Exercise prompt: Copy the data below exactly, omitting any picture it contains.

Dataset content:
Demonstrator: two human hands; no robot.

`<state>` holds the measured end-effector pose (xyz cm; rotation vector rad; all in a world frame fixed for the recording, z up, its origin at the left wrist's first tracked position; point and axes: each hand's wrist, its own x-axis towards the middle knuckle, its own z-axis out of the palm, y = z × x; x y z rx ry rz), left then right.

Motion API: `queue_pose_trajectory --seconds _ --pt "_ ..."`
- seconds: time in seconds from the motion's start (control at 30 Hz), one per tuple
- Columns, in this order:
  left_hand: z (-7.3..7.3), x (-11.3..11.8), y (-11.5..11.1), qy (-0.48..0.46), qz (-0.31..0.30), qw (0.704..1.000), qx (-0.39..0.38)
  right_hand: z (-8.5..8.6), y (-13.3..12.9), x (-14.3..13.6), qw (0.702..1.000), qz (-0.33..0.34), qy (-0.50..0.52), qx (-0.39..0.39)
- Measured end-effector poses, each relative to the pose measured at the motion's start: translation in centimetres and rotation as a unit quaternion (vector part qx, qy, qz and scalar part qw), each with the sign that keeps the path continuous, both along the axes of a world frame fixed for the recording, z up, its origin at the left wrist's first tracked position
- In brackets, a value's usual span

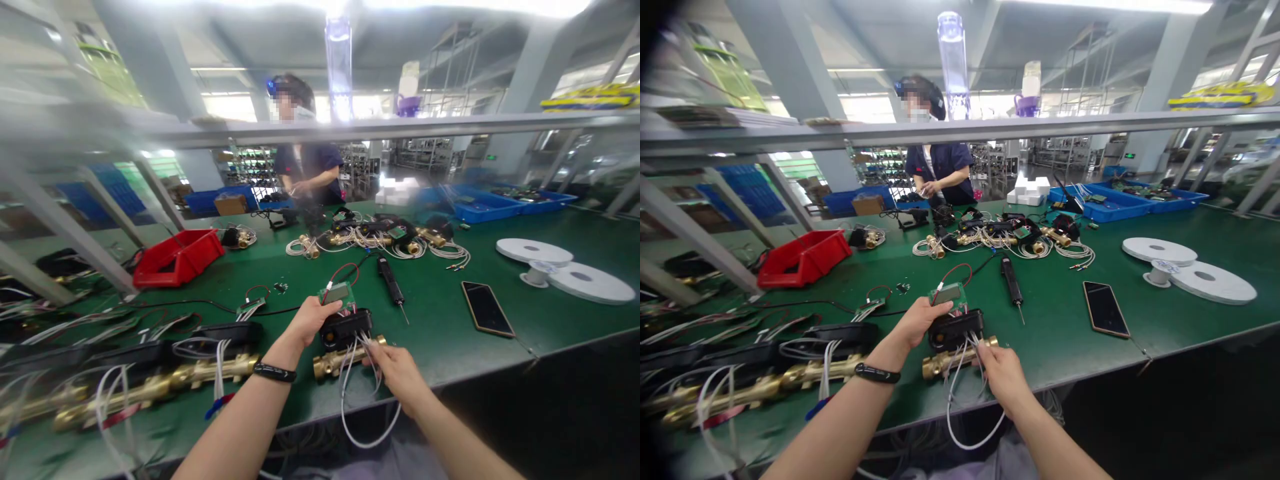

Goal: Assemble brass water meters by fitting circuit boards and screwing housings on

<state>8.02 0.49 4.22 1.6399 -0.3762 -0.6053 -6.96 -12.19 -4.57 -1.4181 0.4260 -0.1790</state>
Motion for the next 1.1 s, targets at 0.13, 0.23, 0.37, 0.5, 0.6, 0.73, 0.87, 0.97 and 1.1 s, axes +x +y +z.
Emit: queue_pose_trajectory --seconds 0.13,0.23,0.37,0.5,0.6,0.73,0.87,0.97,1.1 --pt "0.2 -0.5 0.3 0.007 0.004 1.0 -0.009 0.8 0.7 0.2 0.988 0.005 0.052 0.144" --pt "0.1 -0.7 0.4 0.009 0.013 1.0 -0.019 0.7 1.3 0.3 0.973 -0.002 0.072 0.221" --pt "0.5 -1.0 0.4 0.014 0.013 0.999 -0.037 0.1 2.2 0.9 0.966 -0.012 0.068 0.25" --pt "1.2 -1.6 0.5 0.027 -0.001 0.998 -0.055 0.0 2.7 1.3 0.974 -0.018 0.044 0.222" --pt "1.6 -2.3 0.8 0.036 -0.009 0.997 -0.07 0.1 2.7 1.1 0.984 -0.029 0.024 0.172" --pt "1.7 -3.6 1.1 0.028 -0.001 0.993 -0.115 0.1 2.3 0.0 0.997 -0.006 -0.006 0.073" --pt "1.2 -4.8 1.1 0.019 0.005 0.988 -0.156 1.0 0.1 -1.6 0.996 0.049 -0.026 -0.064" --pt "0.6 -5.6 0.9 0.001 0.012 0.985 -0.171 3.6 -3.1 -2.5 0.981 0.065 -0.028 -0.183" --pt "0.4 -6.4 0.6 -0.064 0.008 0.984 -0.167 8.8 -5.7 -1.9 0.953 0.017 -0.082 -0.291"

Exercise response:
Demonstrator: two human hands; no robot.

`<state>` holds the measured end-effector pose (xyz cm; rotation vector rad; all in a world frame fixed for the recording, z up, its origin at the left wrist's first tracked position; point and axes: each hand's wrist, its own x-axis towards the middle knuckle, its own z-axis out of the palm, y = z × x; x y z rx ry rz), left then right.

Motion API: `queue_pose_trajectory --seconds _ --pt "_ ..."`
- seconds: time in seconds from the motion's start (control at 30 Hz), one per tuple
- Columns, in this order:
  left_hand: z (-7.3..7.3), x (-11.3..11.8), y (-11.5..11.1), qy (-0.48..0.46), qz (-0.31..0.30), qw (0.704..1.000), qx (-0.39..0.38)
  right_hand: z (-8.5..8.6), y (-13.3..12.9), x (-14.3..13.6), qw (0.702..1.000), qz (-0.33..0.34), qy (-0.50..0.52), qx (-0.39..0.39)
- Measured end-effector poses, each relative to the pose measured at the motion's start: translation in centimetres and rotation as a unit quaternion (vector part qx, qy, qz and scalar part qw), each with the sign that keeps the path continuous, both along the axes of a world frame fixed for the recording, z up, its origin at the left wrist's first tracked position
- In brackets, a value's usual span


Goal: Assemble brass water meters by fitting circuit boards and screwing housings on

<state>8.02 0.49 4.22 1.6399 -0.3762 -0.6053 -6.96 -12.19 -4.57 -1.4181 0.4260 -0.1790</state>
Motion for the next 1.1 s, targets at 0.13, 0.23, 0.37, 0.5, 0.6, 0.73, 0.87, 0.97 and 1.1 s, axes +x +y +z.
Emit: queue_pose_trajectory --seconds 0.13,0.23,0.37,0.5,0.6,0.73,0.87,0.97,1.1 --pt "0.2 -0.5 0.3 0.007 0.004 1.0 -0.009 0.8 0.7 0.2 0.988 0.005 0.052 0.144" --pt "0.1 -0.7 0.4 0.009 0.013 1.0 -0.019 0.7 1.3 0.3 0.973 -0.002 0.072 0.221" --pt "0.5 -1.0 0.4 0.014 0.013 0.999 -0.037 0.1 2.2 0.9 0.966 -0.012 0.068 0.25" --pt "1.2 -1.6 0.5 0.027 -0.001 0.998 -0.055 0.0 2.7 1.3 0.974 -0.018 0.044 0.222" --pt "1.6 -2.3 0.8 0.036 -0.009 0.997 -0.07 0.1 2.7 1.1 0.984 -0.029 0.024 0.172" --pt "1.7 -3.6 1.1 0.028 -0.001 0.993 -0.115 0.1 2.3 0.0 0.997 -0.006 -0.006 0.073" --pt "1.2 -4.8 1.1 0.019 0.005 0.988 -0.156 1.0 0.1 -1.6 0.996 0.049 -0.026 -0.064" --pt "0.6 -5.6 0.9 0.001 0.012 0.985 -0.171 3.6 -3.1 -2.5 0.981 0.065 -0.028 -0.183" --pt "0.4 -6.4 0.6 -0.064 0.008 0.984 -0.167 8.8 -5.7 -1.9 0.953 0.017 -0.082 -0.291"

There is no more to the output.